Я вздрогнул, проснулся и сразу почувствовал отчетливый запах гари. Сперва я подумал, что пахнет едой с кухни, и удивился, что проспал до завтрака. Но если запах шел из кухни, то там определенно что-то подгорело. Затем я взглянул на окно без единого проблеска света и понял, что до завтрака еще далеко. Включив прикроватную лампу, я увидел, что была половина третьего – то же самое время, что и двумя ночами ранее, когда я решил сделать вылазку за книгой.

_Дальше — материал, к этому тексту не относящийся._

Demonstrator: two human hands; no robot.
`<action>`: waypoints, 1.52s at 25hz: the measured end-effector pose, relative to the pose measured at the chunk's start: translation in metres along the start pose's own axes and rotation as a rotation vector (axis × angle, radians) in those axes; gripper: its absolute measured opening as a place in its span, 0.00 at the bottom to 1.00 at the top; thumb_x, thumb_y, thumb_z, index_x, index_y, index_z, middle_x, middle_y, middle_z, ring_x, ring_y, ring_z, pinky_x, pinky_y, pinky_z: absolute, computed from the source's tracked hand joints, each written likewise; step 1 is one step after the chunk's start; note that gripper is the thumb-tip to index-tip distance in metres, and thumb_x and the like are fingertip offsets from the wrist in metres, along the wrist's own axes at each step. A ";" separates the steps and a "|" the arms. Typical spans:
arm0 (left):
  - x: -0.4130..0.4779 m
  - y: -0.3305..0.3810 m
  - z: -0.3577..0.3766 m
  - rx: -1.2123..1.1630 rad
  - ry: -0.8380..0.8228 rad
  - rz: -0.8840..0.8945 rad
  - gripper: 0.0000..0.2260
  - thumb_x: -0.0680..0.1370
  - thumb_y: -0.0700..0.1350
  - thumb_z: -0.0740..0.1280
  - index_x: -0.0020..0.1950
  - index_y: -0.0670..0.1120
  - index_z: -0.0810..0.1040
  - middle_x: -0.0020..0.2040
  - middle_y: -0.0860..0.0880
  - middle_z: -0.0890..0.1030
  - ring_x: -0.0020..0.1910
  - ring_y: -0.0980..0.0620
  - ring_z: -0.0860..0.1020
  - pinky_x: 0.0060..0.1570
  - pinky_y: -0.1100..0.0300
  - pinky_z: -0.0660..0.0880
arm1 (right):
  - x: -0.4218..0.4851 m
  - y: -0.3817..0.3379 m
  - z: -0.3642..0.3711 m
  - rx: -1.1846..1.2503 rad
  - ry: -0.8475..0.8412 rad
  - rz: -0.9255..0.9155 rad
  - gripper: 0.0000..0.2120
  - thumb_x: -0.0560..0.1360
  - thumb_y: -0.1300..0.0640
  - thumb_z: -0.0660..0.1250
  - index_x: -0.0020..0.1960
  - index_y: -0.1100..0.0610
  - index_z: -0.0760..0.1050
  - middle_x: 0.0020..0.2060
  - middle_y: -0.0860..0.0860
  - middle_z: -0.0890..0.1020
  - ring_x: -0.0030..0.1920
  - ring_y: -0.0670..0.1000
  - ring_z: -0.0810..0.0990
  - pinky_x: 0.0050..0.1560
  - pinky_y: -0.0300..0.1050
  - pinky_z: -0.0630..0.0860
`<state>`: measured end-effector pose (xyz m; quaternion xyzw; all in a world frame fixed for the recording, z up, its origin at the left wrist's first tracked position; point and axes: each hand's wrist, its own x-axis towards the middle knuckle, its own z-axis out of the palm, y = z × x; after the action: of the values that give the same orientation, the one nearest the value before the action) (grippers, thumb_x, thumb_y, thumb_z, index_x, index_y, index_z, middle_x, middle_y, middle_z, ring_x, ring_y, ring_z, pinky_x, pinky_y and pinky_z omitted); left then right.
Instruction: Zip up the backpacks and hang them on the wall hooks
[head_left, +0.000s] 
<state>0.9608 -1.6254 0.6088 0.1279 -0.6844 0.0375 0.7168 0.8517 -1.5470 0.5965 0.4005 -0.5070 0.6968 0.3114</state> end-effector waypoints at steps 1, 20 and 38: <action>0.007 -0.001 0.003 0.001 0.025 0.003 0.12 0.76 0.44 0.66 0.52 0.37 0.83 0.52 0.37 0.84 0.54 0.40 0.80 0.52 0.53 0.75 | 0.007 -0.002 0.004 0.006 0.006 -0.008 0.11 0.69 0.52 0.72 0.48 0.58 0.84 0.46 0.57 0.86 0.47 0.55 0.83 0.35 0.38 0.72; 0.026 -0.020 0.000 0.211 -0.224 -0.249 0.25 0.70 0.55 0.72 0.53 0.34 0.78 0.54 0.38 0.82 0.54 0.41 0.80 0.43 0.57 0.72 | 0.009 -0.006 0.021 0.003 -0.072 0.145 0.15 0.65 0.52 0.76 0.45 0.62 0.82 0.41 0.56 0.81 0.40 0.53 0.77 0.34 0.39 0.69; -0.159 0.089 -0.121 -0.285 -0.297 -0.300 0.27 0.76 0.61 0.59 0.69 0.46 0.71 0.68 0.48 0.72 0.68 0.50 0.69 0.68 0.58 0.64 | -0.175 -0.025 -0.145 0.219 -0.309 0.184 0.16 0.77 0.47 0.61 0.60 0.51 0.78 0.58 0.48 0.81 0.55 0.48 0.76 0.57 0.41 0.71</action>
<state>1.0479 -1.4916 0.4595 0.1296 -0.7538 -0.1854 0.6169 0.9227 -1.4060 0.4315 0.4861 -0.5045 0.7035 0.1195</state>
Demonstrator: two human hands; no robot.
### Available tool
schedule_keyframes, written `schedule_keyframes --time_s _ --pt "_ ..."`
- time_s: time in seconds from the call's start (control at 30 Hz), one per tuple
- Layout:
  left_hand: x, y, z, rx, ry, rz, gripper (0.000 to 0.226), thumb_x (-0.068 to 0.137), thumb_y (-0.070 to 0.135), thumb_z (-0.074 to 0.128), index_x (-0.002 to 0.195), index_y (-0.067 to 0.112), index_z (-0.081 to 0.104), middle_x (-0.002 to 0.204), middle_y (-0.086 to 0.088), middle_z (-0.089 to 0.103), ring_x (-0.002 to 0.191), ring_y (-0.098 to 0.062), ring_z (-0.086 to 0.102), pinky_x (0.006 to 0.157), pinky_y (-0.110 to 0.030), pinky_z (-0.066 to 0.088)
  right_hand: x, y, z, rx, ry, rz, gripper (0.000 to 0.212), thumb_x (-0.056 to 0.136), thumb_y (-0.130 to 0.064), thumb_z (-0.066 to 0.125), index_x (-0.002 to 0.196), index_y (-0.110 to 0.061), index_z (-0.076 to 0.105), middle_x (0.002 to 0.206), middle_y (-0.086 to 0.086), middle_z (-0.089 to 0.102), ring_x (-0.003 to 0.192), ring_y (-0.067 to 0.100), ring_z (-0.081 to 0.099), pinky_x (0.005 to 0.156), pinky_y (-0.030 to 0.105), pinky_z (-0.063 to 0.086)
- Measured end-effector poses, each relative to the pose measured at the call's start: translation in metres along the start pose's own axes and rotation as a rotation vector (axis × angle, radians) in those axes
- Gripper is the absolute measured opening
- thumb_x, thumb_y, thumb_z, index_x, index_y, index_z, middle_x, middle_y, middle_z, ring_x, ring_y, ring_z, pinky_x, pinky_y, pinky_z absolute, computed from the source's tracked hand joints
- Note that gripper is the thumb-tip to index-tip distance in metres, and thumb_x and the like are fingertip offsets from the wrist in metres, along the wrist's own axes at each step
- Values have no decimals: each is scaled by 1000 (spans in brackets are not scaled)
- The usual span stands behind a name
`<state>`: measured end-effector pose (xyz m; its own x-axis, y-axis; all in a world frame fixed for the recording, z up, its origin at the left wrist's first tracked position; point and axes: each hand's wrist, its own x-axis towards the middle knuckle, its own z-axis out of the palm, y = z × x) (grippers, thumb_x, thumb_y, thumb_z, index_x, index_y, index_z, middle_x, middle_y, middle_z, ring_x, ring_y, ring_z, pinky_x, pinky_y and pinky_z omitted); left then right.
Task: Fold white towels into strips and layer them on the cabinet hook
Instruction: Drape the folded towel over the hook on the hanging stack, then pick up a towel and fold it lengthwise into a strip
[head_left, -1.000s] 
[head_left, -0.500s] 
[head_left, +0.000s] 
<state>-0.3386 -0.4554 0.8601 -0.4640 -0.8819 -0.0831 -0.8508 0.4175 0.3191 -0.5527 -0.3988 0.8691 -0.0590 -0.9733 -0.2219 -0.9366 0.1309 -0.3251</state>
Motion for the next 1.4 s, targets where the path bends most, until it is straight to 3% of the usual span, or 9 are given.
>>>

Запах, казалось, стал немного слабее, и я подумал, что, может быть, это иллюзия, следствие самовнушения. Открыв дверь, я высунул голову в коридор и тут же отпрянул назад. Даже не потому, что в коридоре запах был сильнее. А потому, что, в отличие от позапрошлой ночи, там горел свет.
Что ж, подумал я, пусть об этом позаботится Виктор, что бы там ни случилось, – несомненно, это он вышел с дозором, пусть вся слава ему и достанется. Но любопытство все-таки пересилило, и я решил сходить посмотреть.
В коридоре пахло сильнее. Запах словно шел волнами, но откуда? Ноги привели меня в библиотеку. Дверь была открыта. Там что-то мерцало, а запах гари был такой резкий, что у меня запершило в горле и заслезились глаза. Я медлил, не решаясь войти, но потом вспомнил о ведрах с водой и побежал к ним. На воде образовалась толстая пленка пыли, и у меня в голове промелькнула совершенно абсурдная мысль, что запыленная вода никуда не годится и нужно взять другое ведро. Однако я не стал этого делать, а поспешил назад и заставил себя войти в библиотеку.
Там, разумеется, было темно – и много дыма, клубившегося, как и положено дыму. Вместе сумрак и дым сложились в некую призрачную фигуру, плотную и почти непрозрачную, перед самым камином. И эта фигура, которую я увидел раньше всего остального, как будто поднялась с колен и скользнула наискось в сторону внутренней стены библиотеки. Возможно, я бы не обратил на нее внимания, но она напомнила мне опоздавшего гостя из моего сна. Не успел я задуматься, что это значит, как дым рассеялся – вероятно, испугавшись моего решительного вида. У меня было ведро – с чего мне начать? Между мной и камином темной массой стоял большой круглый стол, за ним должен был быть карточный столик, но его не было видно. И я нигде не заметил пламени – только в камине.